**WHAT TO PRODUCE:** Pictures are not part of the copy; reproduce the remaining data exactly.

§

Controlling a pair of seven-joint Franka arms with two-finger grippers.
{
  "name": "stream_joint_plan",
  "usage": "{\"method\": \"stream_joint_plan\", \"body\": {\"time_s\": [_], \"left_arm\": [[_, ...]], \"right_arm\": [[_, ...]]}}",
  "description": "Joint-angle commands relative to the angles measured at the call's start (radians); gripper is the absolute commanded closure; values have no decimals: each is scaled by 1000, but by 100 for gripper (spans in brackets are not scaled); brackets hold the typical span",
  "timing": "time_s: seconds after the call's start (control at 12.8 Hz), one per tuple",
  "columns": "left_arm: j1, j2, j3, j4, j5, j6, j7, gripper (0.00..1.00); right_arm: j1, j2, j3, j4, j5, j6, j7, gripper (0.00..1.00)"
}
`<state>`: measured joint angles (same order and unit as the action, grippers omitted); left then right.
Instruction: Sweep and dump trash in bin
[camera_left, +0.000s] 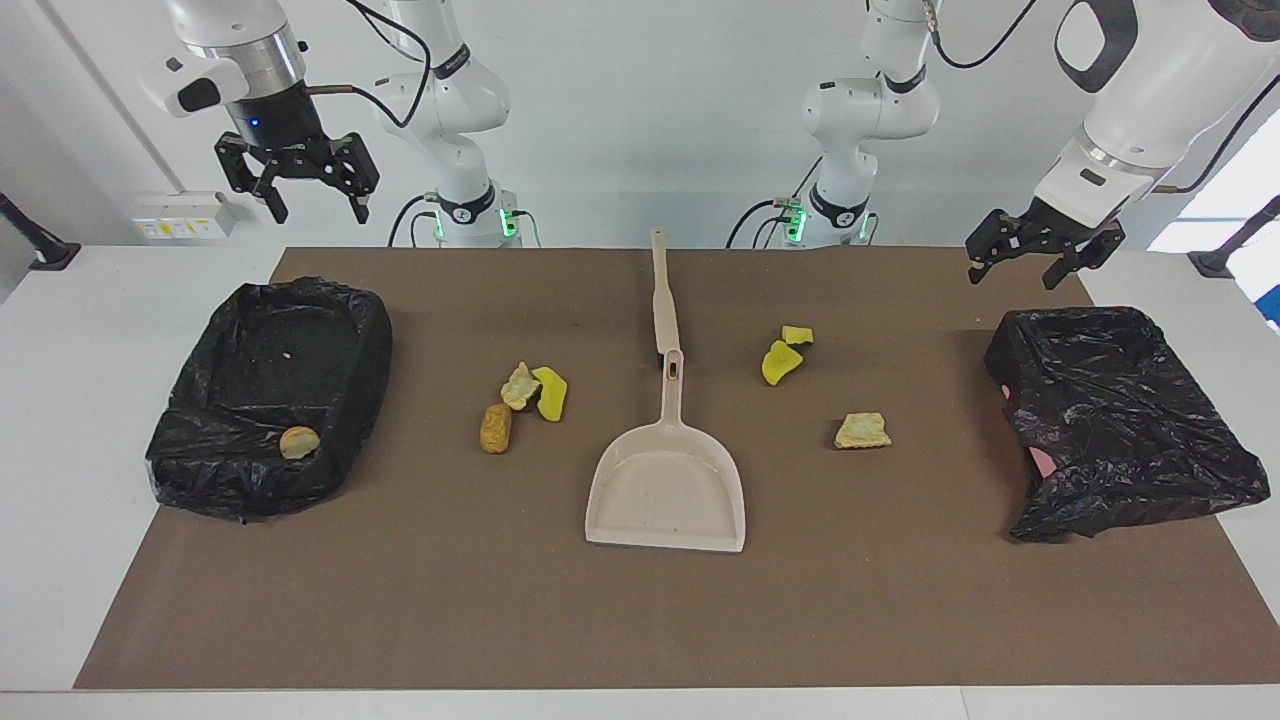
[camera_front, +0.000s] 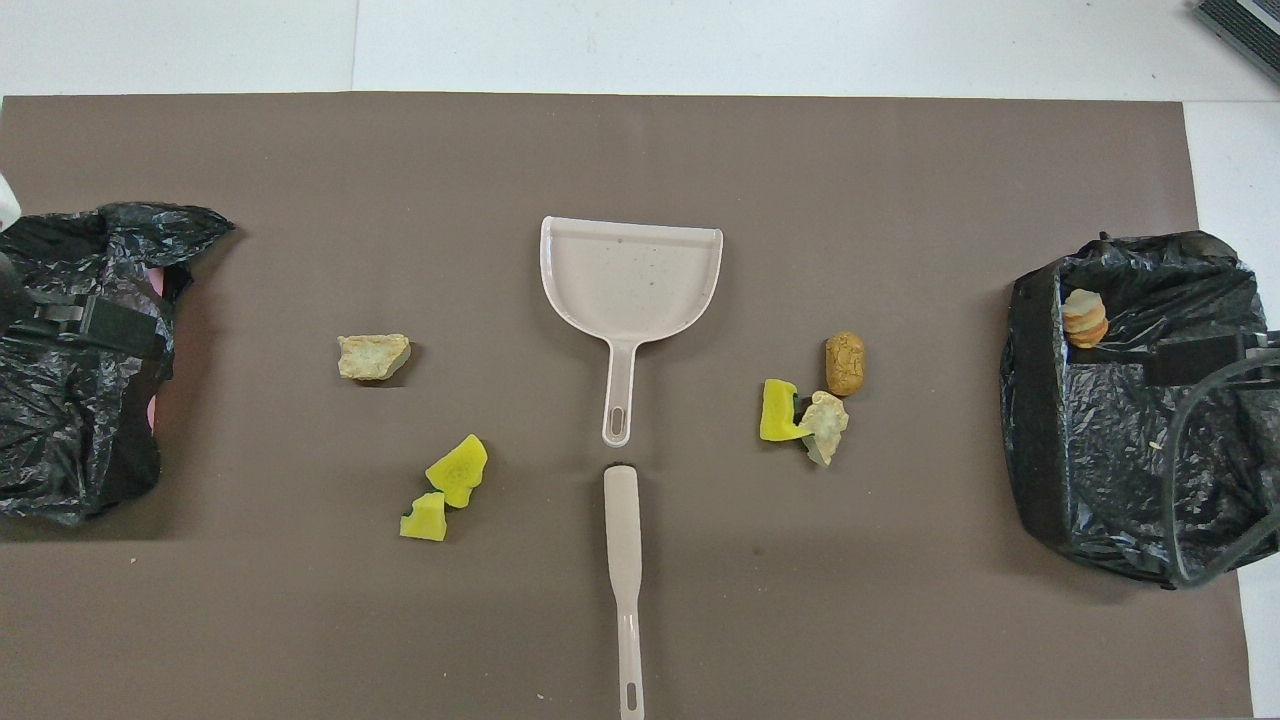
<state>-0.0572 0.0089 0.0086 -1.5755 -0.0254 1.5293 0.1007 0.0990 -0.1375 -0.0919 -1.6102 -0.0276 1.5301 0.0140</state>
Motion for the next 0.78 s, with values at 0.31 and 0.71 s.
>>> {"method": "stream_joint_plan", "body": {"time_s": [0.31, 0.71], "left_arm": [[-15, -46, -7, -57, -22, 2, 11, 0], [-99, -72, -7, -124, -27, 34, -9, 0]], "right_arm": [[-10, -21, -3, -17, 23, -16, -28, 0], [-10, -21, -3, -19, 23, -16, -28, 0]]}}
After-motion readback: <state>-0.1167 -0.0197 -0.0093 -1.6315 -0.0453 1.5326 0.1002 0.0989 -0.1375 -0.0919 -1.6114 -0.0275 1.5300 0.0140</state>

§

**EXERCISE RESULT:**
Controlling a pair of seven-joint Franka arms with two-finger grippers.
{
  "name": "stream_joint_plan",
  "usage": "{\"method\": \"stream_joint_plan\", \"body\": {\"time_s\": [_], \"left_arm\": [[_, ...]], \"right_arm\": [[_, ...]]}}",
  "description": "Joint-angle commands relative to the angles measured at the call's start (radians); gripper is the absolute commanded closure; values have no decimals: each is scaled by 1000, but by 100 for gripper (spans in brackets are not scaled); brackets hold the typical span",
  "timing": "time_s: seconds after the call's start (control at 12.8 Hz), one per tuple",
  "columns": "left_arm: j1, j2, j3, j4, j5, j6, j7, gripper (0.00..1.00); right_arm: j1, j2, j3, j4, j5, j6, j7, gripper (0.00..1.00)"
}
`<state>`: measured joint angles (same order and unit as the action, grippers omitted); left then right.
Instruction: Sweep and dump trash in bin
[camera_left, +0.000s] 
[camera_front, +0.000s] 
<state>-0.0572 0.0089 0.0086 -1.5755 -0.0254 1.5293 0.1007 0.0990 -0.1375 -0.0919 -1.6102 -0.0276 1.5301 0.0140</state>
Motion for the next 0.78 s, with values at 0.31 and 0.71 s.
>>> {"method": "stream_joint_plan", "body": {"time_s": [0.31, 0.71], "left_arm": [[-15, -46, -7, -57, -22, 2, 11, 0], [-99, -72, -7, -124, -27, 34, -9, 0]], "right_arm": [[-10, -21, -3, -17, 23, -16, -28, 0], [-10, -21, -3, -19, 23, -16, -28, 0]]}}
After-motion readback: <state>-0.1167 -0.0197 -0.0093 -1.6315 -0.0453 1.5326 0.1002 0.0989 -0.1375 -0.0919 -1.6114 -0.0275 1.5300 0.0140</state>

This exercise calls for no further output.